Simya ile en az 2500 yıldır uğraşıldığı bilinmektedir. Simya ile ilk olarak Mezopotamya, Antik Mısır, İran, Hindistan ve Çin'de uğraşılmıştır. Klasik Yunan döneminde Yunanistan'da, Roma İmparatorluğu'nun hüküm sürdüğü coğrafyada, önemli İslam başkentlerinde ve daha sonra 19. yüzyıla kadar Avrupa'da simyaya ilgi duyulmuştur.
İnsanlık simya ile buluştuğunda bir sürü element ve maden ile buluştu. Simyacıların bugünkü mesleği kimyacılıktır.
Batı simyası her zaman, kökleri ünlü simyacı Hermes Trismegistus'a uzanan ve bir felsefi-spiritüel sistem olan Hermetizm'le yakından bağlantılı olmuştur. Bu iki disiplin (simya ve Hermetizm) 17. yüzyılın önemli bir ezoterik ekolü olan Gül-haçlılar'ın doğuşunda etkili olmuştur. Erken modern dönemde, simya kimyaya dönüşmeye başlarken simyanın mistik ve hermetik dalları modern spiritüel simyanın odak noktası olmaya başlamıştır.
Günümüzde simya, mistik, ezoterik ve sanatsal yönleri nedeniyle bilim tarihçileri ile filozofların ilgi alanına girmektedir. Simya, modern bilimin temelini atan disiplinlerden biridir ve günümüz kimya ve metalürji endüstrilerinde kullanılan birçok madde ve işlem eski dönem simyacılarının keşfidir.[]
Simyanın birçok yönü bulunmasına karşın günümüz popüler kültüründe (sinema ve edebiyattaki simya/simyacı imgelemlerinin de etkisiyle) simya denince akla madenleri altına çevirmeyi deneme işlemi gelmektedir.[]
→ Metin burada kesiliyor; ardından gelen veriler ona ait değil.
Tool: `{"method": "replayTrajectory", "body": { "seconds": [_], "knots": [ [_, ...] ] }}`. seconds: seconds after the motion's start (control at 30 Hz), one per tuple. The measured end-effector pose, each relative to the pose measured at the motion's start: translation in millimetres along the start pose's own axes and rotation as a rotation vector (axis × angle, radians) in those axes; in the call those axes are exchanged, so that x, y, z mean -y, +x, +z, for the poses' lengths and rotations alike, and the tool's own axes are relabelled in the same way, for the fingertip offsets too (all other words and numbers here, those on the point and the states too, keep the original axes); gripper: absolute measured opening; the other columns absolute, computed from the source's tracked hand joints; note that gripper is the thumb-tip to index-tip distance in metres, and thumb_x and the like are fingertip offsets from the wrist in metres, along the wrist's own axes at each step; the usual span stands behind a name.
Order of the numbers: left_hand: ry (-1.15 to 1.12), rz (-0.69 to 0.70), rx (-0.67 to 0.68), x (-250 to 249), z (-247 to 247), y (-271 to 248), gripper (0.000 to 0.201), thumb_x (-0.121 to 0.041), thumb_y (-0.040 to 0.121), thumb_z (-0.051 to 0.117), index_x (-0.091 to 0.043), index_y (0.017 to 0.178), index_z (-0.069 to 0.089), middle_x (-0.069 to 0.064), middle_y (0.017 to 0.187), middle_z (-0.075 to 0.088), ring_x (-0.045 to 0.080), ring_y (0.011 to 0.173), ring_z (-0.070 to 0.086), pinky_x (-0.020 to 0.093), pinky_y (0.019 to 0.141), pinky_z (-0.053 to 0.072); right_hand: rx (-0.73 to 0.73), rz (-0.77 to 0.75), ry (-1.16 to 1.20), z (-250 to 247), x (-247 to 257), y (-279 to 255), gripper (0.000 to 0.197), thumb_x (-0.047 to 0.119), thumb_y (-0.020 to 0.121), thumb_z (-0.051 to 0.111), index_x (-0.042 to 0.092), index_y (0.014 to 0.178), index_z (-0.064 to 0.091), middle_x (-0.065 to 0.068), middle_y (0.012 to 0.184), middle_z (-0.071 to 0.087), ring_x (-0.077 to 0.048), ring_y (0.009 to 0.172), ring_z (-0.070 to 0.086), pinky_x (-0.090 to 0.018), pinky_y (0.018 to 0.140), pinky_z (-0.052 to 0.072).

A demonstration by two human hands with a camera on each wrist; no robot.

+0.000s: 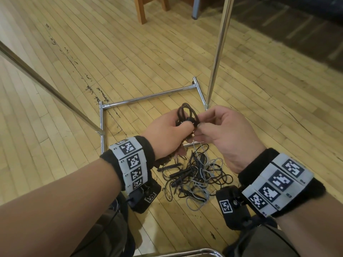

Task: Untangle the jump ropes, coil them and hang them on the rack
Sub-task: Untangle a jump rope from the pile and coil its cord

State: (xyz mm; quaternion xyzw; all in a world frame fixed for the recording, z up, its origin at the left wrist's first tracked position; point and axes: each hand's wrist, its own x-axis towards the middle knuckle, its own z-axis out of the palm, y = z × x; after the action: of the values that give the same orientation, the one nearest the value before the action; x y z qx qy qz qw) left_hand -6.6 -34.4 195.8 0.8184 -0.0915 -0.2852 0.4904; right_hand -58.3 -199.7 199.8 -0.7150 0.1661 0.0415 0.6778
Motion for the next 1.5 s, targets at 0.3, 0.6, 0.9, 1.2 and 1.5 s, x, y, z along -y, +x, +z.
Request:
{"method": "replayTrajectory", "body": {
  "seconds": [0.3, 0.6, 0.9, 1.2, 1.5],
  "knots": [
    [-0.206, -0.053, 0.069, 0, 0, 2, 0.023, -0.025, 0.107, 0.052, -0.017, 0.121, 0.068, 0.006, 0.083, 0.078, 0.031, 0.058, 0.072, 0.031, 0.045, 0.052, -0.063, -0.049, -0.074, -2, 2, -3, 0.037, -0.001, 0.093, 0.067, 0.032, 0.085, 0.083, 0.000, 0.084, 0.080, -0.017, 0.080, 0.079, -0.039, 0.080, 0.065],
    [-0.557, -0.211, 0.313, 3, -6, 1, 0.029, -0.024, 0.108, 0.044, -0.001, 0.120, 0.056, 0.020, 0.096, 0.075, 0.026, 0.053, 0.066, 0.027, 0.041, 0.050, 0.030, -0.041, -0.043, -9, 5, -6, 0.027, 0.000, 0.091, 0.071, 0.023, 0.104, 0.080, -0.008, 0.084, 0.079, -0.023, 0.075, 0.076, -0.043, 0.081, 0.065],
    [-0.732, -0.277, 0.600, 7, -7, 0, 0.040, -0.035, 0.099, 0.042, 0.000, 0.107, 0.059, 0.015, 0.095, 0.072, 0.020, 0.048, 0.062, 0.023, 0.039, 0.048, 0.220, -0.117, -0.163, -24, 8, -1, 0.010, 0.011, 0.093, 0.073, 0.020, 0.096, 0.075, -0.006, 0.082, 0.070, -0.015, 0.068, 0.061, -0.031, 0.065, 0.057],
    [-0.825, -0.282, 0.856, 3, -3, -5, 0.037, -0.032, 0.095, 0.039, 0.000, 0.106, 0.054, 0.010, 0.078, 0.060, 0.017, 0.048, 0.060, 0.022, 0.041, 0.048, 0.453, -0.117, 0.057, -27, 13, -4, 0.017, 0.017, 0.090, 0.073, 0.030, 0.097, 0.080, -0.038, 0.111, 0.064, -0.038, 0.091, 0.064, -0.025, 0.083, 0.057],
    [-0.820, -0.221, 0.845, -2, -7, -8, 0.041, -0.035, 0.086, 0.059, 0.005, 0.098, 0.060, 0.012, 0.070, 0.059, 0.016, 0.043, 0.058, 0.022, 0.040, 0.044, 0.458, -0.187, -0.045, -25, 8, -2, 0.012, 0.025, 0.096, 0.063, 0.018, 0.102, 0.071, -0.039, 0.107, 0.065, -0.053, 0.097, 0.064, -0.051, 0.094, 0.059]
  ]
}}
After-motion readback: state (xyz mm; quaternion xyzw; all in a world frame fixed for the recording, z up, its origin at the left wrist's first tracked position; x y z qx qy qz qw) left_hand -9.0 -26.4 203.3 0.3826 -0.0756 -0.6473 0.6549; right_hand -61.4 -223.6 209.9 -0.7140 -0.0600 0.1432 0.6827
Doğanın araştırılması ve simya
Simyacılar hakkındaki genel görüş onların sözde bilim insanı (pseudo-scientist), hatta kaçık ya da şarlatan oldukları yönündedir. Bunun nedeni simyacıların kurşunu altına çevirmeye çalışmaları, evrenin dört elementten (toprak, hava, su ve ateş) oluştuğuna inanmaları ve zamanlarının büyük çoğunluğunu mucize ilaçlar, zehirler ve sihirli iksirler hazırlamaya harcamalarıdır.
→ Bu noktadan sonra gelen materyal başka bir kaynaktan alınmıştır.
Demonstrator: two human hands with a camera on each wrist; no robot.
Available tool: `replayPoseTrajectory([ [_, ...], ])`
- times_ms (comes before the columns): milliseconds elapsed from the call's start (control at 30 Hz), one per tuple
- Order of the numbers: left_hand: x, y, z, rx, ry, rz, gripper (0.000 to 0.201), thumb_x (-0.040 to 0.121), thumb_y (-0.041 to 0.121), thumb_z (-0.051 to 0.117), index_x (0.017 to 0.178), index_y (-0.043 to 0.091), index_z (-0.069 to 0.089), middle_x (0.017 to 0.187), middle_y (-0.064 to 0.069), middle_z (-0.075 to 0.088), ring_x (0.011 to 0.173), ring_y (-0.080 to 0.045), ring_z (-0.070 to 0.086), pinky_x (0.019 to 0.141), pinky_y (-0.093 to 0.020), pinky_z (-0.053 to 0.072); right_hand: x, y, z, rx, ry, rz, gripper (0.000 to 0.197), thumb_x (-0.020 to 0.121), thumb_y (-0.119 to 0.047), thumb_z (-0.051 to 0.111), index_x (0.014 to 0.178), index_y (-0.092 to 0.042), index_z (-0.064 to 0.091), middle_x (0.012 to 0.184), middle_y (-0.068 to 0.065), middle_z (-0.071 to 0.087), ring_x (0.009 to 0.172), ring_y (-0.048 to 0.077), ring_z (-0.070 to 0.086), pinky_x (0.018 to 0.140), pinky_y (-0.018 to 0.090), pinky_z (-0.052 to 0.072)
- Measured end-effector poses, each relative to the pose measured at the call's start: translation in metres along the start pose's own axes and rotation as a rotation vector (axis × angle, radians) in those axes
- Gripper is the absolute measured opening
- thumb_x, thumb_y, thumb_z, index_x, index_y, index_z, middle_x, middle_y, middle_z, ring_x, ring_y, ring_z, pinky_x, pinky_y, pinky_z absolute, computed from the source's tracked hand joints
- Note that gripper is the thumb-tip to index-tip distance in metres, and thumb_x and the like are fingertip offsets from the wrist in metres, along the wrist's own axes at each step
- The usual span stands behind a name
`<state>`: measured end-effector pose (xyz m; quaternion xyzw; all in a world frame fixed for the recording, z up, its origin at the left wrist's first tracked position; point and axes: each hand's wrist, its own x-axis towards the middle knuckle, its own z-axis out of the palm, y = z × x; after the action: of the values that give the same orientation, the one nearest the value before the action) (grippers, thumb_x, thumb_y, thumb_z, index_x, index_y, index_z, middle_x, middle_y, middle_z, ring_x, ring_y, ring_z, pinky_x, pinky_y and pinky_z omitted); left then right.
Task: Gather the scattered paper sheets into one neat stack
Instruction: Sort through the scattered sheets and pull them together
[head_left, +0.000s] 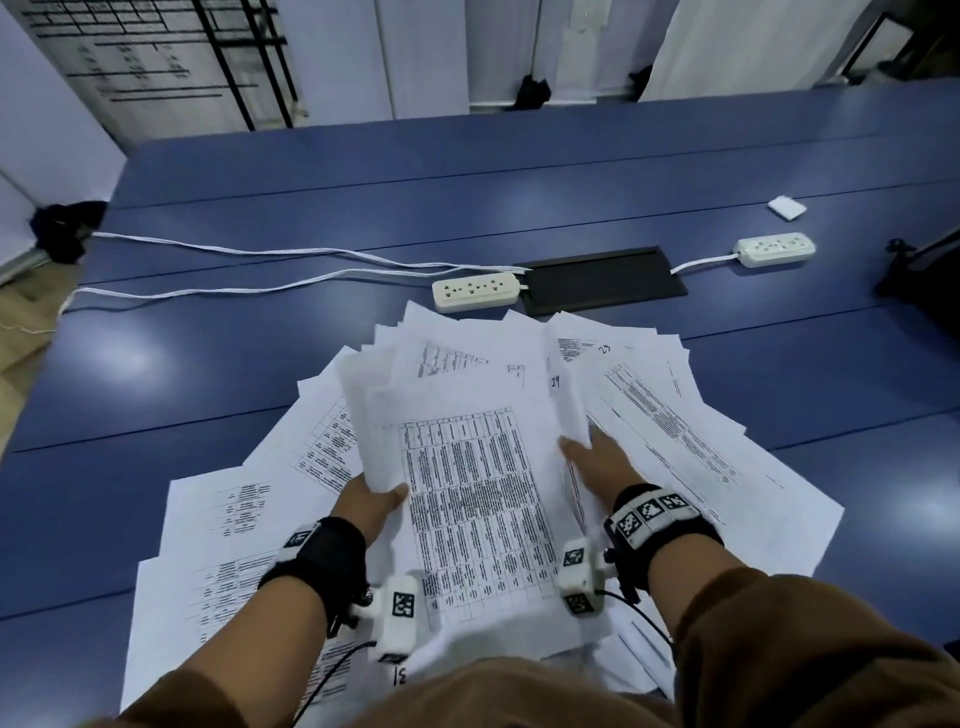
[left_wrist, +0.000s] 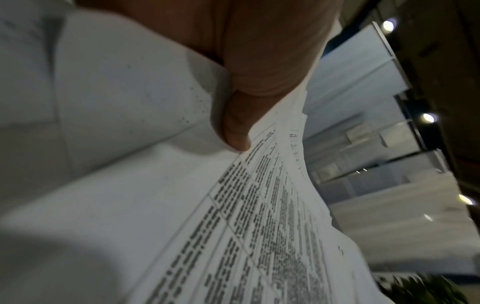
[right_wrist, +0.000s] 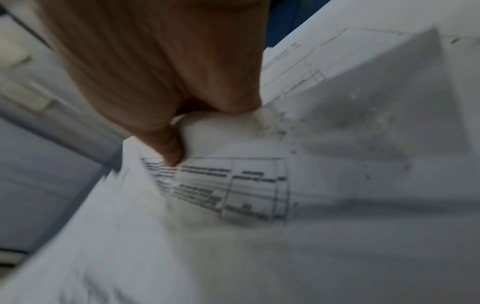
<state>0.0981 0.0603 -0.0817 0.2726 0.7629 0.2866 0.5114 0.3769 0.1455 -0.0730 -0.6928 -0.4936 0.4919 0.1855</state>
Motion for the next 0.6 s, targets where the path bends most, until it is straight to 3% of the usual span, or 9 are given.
replayPoseTrajectory([
  [100, 0.000, -0.010, -0.010, -0.102, 0.045, -0.060, 0.045, 0.088, 0.011, 0.067, 0.126, -0.005, 0.050, 0.110, -0.019, 0.060, 0.094, -0.032, 0.056, 0.083, -0.038, 0.043, 0.000, -0.001, -0.021, -0.022, 0.234, -0.018, 0.040, 0.096, -0.012, 0.055, 0.131, 0.007, 0.049, 0.133, 0.022, 0.054, 0.128, 0.038, 0.048, 0.104, 0.040, 0.038],
  [167, -0.002, -0.016, -0.016, -0.155, 0.052, -0.096, 0.042, 0.088, 0.011, 0.067, 0.123, -0.004, 0.051, 0.109, -0.018, 0.060, 0.092, -0.031, 0.056, 0.081, -0.037, 0.042, -0.004, -0.014, -0.039, -0.026, 0.443, -0.088, 0.029, 0.097, -0.010, 0.051, 0.121, 0.006, 0.054, 0.122, 0.023, 0.060, 0.119, 0.039, 0.054, 0.098, 0.040, 0.041],
  [200, -0.004, -0.016, -0.017, -0.178, 0.044, -0.100, 0.037, 0.088, 0.011, 0.066, 0.120, -0.001, 0.052, 0.107, -0.016, 0.060, 0.090, -0.029, 0.056, 0.081, -0.036, 0.042, -0.011, -0.026, -0.049, -0.025, 0.510, -0.146, 0.020, 0.098, -0.011, 0.049, 0.109, 0.003, 0.055, 0.107, 0.020, 0.063, 0.106, 0.037, 0.058, 0.089, 0.039, 0.043],
  [267, -0.007, -0.015, -0.017, -0.191, 0.023, -0.083, 0.030, 0.088, 0.011, 0.066, 0.114, 0.005, 0.052, 0.104, -0.013, 0.059, 0.082, -0.025, 0.056, 0.076, -0.034, 0.042, -0.026, -0.058, -0.065, -0.054, 0.566, -0.311, 0.010, 0.098, -0.013, 0.048, 0.089, -0.009, 0.048, 0.085, 0.008, 0.059, 0.084, 0.026, 0.055, 0.072, 0.032, 0.041],
  [367, -0.009, -0.013, -0.018, -0.184, 0.012, -0.055, 0.031, 0.087, 0.011, 0.067, 0.114, 0.005, 0.053, 0.101, -0.012, 0.061, 0.080, -0.025, 0.057, 0.078, -0.034, 0.042, -0.051, -0.111, -0.085, -0.053, 0.654, -0.543, 0.015, 0.099, -0.020, 0.049, 0.090, -0.008, 0.049, 0.082, 0.004, 0.058, 0.074, 0.024, 0.055, 0.064, 0.028, 0.040],
  [433, -0.007, -0.015, -0.019, -0.165, 0.018, -0.067, 0.035, 0.085, 0.010, 0.069, 0.116, 0.003, 0.054, 0.103, -0.014, 0.062, 0.084, -0.028, 0.058, 0.079, -0.036, 0.043, -0.070, -0.143, -0.096, 0.009, 0.749, -0.677, 0.022, 0.099, -0.025, 0.048, 0.095, -0.004, 0.051, 0.077, 0.001, 0.057, 0.071, 0.020, 0.055, 0.066, 0.030, 0.046],
  [500, -0.009, -0.015, -0.021, -0.142, 0.015, -0.067, 0.042, 0.084, 0.011, 0.071, 0.120, -0.002, 0.054, 0.109, -0.019, 0.064, 0.089, -0.031, 0.060, 0.080, -0.037, 0.044, -0.084, -0.167, -0.103, 0.106, 0.793, -0.759, 0.014, 0.098, -0.020, 0.049, 0.101, -0.008, 0.055, 0.078, -0.014, 0.056, 0.070, -0.002, 0.053, 0.071, 0.018, 0.046],
  [567, -0.013, -0.013, -0.021, -0.127, 0.007, -0.074, 0.045, 0.084, 0.011, 0.071, 0.122, -0.004, 0.054, 0.107, -0.019, 0.065, 0.089, -0.032, 0.061, 0.078, -0.037, 0.045, -0.088, -0.179, -0.107, 0.178, 0.730, -0.762, 0.011, 0.097, -0.012, 0.050, 0.107, -0.015, 0.054, 0.087, -0.020, 0.056, 0.074, -0.015, 0.055, 0.073, 0.006, 0.043],
  [600, -0.014, -0.013, -0.021, -0.122, 0.006, -0.079, 0.043, 0.085, 0.013, 0.070, 0.121, -0.005, 0.054, 0.101, -0.017, 0.065, 0.085, -0.031, 0.061, 0.075, -0.037, 0.046, -0.086, -0.182, -0.107, 0.182, 0.671, -0.744, 0.013, 0.096, -0.010, 0.051, 0.108, -0.014, 0.054, 0.089, -0.015, 0.059, 0.076, -0.012, 0.056, 0.074, 0.008, 0.045],
])
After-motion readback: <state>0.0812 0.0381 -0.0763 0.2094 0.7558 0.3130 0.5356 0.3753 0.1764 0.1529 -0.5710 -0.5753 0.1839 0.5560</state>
Bazı simyagerler gerçekten kaçık veya şarlatan olsa da, çoğu entelektüel akademisyenler ve önemli bilim insanlarıdır. Mesela, Isaac Newton ve Robert Boyle'un simyacı olduğu bilinmektedir. Bunun gibi yenilikçi kişiler kimyasal maddelerin doğasını ve işleyişini araştırmayı denemişlerdir. Bunun gibi simyagerler fiziki evrenin sırlarını keşfetmeye çabalarken deney yapmaya, geleneksel bilgi ve tekniklere, genelgeçer ampirik ilkelere ve kuramsal fikirlere dayanmak zorundaydılar.
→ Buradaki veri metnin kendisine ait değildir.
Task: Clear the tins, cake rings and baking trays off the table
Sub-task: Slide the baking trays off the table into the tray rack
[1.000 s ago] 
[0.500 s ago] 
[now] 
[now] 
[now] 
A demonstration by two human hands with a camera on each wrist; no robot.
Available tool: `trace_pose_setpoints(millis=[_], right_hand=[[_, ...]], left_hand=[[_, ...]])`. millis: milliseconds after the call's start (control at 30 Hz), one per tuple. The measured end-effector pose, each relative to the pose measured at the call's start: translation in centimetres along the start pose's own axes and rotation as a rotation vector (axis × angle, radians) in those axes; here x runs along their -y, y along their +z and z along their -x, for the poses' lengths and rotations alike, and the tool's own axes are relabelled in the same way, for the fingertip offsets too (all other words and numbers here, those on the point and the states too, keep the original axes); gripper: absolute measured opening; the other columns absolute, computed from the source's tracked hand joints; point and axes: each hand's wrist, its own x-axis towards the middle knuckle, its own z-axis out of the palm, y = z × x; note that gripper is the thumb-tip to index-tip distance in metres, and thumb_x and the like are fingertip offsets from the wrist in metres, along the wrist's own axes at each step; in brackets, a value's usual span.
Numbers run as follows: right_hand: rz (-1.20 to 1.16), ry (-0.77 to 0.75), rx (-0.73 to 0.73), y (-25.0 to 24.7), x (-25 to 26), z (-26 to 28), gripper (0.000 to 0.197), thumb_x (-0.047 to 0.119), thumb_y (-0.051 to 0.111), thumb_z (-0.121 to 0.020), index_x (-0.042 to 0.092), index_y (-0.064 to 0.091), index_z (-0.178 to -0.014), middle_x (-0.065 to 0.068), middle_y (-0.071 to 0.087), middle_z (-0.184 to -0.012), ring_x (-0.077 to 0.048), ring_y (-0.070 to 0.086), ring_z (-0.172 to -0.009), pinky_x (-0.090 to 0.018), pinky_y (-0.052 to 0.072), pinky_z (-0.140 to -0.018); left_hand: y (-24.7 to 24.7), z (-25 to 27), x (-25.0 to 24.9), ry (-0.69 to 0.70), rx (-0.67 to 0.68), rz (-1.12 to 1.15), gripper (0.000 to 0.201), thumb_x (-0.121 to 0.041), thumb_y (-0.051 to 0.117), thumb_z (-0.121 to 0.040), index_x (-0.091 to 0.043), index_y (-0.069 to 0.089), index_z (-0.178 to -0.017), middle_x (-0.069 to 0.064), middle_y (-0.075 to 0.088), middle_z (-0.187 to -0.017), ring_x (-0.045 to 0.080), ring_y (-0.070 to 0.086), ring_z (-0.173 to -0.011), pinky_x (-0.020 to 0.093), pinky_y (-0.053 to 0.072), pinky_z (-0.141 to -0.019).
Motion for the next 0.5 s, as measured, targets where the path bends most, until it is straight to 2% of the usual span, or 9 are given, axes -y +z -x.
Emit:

Aynı zamanda, simyagerler kimyasal süreçlerde, fiziki durum ve görünüşün büyük ölçüde değiştiği durumlarda dahi, "bir şeyin" muhafaza edildiğini kabul ederler. Bu "bir şey" ya da "öz" maddelerin bazı temel prensiplere sahip olduğu, prensiplerin birçok dış görünüş altında gizli halde bulunabileceği ve bu prensiplerin uygun işlemler sonucu ortaya çıkartılabileceği görüşü ile ilintilidir.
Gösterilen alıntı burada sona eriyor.